* [Prompt]
Repeat the listing below word for word, stopping after the line that contains "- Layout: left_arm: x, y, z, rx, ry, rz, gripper".

[Start of section]

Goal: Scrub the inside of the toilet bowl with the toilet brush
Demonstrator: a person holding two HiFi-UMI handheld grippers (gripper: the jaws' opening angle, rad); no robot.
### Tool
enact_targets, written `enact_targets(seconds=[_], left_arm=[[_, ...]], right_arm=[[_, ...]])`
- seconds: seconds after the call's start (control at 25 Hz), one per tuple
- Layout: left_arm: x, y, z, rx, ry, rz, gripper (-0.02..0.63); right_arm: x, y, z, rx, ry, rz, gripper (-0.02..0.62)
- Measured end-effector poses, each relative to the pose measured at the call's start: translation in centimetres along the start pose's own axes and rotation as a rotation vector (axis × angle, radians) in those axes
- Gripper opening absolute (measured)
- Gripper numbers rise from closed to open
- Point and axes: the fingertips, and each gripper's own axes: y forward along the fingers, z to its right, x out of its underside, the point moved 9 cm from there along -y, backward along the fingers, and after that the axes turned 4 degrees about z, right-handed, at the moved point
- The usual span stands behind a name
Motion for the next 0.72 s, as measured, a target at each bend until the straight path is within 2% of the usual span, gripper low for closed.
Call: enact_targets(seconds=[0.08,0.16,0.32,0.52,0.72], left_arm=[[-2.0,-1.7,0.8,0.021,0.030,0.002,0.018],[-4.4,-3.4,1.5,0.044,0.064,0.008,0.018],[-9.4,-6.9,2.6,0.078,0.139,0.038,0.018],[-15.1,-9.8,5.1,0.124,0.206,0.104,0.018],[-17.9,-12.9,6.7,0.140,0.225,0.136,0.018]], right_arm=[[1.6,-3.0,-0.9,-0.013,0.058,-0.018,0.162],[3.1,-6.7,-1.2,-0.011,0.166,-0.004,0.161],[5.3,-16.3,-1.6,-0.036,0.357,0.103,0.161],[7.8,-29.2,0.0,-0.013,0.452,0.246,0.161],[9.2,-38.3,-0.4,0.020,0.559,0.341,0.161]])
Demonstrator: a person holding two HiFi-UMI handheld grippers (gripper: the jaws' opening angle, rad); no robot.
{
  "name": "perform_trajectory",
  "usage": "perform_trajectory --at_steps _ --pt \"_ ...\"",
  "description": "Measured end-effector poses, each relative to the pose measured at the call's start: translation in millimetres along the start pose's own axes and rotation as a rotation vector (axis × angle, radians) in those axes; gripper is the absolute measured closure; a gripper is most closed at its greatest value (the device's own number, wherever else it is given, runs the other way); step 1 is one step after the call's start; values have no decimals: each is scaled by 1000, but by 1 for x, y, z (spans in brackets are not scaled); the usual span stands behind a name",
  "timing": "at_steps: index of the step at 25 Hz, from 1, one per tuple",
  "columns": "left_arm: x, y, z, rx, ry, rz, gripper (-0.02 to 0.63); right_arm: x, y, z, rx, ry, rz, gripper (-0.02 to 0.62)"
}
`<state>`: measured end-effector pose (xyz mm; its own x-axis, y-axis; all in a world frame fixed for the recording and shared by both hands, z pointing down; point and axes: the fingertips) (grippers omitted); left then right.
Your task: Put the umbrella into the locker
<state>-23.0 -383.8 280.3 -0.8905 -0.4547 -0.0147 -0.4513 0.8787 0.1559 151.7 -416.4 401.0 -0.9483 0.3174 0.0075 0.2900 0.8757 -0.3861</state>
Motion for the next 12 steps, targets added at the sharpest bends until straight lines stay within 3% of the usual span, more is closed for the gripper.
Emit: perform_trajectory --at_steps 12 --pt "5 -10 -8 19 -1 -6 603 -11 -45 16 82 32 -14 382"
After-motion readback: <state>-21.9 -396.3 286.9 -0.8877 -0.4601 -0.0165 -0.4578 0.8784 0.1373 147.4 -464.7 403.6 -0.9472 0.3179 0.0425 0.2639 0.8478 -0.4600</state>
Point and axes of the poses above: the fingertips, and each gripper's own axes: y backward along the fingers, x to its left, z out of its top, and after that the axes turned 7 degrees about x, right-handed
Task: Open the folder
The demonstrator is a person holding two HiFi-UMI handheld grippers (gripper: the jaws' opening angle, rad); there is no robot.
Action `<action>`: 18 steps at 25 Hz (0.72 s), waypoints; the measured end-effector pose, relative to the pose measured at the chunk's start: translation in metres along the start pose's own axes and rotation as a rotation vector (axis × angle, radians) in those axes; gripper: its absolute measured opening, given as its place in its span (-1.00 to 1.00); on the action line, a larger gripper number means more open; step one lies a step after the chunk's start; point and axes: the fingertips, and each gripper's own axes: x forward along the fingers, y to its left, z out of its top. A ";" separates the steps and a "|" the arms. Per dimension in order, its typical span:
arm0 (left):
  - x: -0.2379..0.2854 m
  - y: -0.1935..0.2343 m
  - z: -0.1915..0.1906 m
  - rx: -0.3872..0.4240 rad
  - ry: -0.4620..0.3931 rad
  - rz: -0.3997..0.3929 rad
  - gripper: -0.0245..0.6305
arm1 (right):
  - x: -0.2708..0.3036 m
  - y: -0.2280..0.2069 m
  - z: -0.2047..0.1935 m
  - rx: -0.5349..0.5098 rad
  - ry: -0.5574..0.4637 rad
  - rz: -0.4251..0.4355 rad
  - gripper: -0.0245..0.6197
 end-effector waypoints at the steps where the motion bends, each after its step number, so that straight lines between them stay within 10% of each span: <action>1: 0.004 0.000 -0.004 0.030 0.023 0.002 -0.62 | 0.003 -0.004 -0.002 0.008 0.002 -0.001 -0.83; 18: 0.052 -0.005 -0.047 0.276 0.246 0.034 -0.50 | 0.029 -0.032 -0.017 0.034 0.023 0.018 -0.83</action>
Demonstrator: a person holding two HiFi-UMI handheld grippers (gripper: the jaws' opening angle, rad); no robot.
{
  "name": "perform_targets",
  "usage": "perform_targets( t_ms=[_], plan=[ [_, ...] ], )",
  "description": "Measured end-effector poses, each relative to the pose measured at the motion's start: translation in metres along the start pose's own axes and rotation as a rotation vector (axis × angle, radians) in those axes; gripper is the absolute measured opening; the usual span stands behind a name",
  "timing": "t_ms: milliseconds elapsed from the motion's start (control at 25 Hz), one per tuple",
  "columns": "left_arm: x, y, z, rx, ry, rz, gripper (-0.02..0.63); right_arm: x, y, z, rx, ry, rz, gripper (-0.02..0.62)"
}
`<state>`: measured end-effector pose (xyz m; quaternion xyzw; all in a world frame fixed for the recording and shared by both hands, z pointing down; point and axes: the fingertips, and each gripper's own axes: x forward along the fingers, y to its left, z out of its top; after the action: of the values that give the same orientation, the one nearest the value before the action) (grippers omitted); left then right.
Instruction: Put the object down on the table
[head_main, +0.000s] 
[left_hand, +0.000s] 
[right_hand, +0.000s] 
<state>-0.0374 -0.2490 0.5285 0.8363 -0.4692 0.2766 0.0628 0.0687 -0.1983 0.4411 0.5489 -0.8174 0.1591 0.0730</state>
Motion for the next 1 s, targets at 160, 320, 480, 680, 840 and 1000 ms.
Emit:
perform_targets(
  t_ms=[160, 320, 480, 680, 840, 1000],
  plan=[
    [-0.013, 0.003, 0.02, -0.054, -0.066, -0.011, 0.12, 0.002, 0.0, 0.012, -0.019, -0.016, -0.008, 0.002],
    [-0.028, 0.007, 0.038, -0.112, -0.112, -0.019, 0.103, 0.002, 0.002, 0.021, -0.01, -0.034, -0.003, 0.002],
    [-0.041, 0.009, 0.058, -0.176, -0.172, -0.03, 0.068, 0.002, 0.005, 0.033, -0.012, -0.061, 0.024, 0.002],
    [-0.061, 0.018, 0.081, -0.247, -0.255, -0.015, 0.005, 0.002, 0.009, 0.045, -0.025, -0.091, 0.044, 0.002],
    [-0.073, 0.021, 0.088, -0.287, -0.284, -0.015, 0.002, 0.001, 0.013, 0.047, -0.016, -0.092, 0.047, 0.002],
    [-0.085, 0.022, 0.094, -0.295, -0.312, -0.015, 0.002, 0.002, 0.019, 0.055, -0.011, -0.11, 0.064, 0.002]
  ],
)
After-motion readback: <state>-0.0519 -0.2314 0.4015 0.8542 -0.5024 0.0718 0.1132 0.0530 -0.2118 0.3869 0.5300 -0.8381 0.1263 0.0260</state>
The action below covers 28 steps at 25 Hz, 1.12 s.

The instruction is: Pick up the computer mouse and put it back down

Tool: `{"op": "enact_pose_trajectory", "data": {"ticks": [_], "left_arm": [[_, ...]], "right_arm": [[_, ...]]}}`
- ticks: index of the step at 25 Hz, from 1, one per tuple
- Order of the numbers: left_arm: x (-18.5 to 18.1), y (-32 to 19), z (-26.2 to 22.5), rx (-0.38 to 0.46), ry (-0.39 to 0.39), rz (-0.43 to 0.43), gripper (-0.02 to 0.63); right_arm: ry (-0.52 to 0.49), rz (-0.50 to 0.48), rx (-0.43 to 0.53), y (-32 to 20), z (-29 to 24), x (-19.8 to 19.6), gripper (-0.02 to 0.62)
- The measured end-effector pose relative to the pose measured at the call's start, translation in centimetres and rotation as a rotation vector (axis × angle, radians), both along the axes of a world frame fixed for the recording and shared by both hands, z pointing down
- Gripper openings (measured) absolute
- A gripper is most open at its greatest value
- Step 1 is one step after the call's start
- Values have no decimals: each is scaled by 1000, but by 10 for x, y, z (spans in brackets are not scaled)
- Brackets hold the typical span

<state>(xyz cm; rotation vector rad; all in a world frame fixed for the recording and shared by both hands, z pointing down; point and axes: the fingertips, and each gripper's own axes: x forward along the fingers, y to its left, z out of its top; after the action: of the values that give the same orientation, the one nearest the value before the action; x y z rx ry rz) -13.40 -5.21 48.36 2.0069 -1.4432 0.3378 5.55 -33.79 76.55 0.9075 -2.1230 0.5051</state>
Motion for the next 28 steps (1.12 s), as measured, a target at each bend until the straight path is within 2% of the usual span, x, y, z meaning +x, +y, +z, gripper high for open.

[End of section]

* [Problem solution]
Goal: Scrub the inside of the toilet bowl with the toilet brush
Demonstrator: a person holding two HiFi-UMI handheld grippers (gripper: the jaws' opening angle, rad); no robot.
### Tool
enact_targets, written `enact_targets(seconds=[_], left_arm=[[_, ...]], right_arm=[[_, ...]])`
- seconds: seconds after the call's start (control at 25 Hz), one per tuple
- Layout: left_arm: x, y, z, rx, ry, rz, gripper (-0.02..0.63); right_arm: x, y, z, rx, ry, rz, gripper (-0.02..0.62)

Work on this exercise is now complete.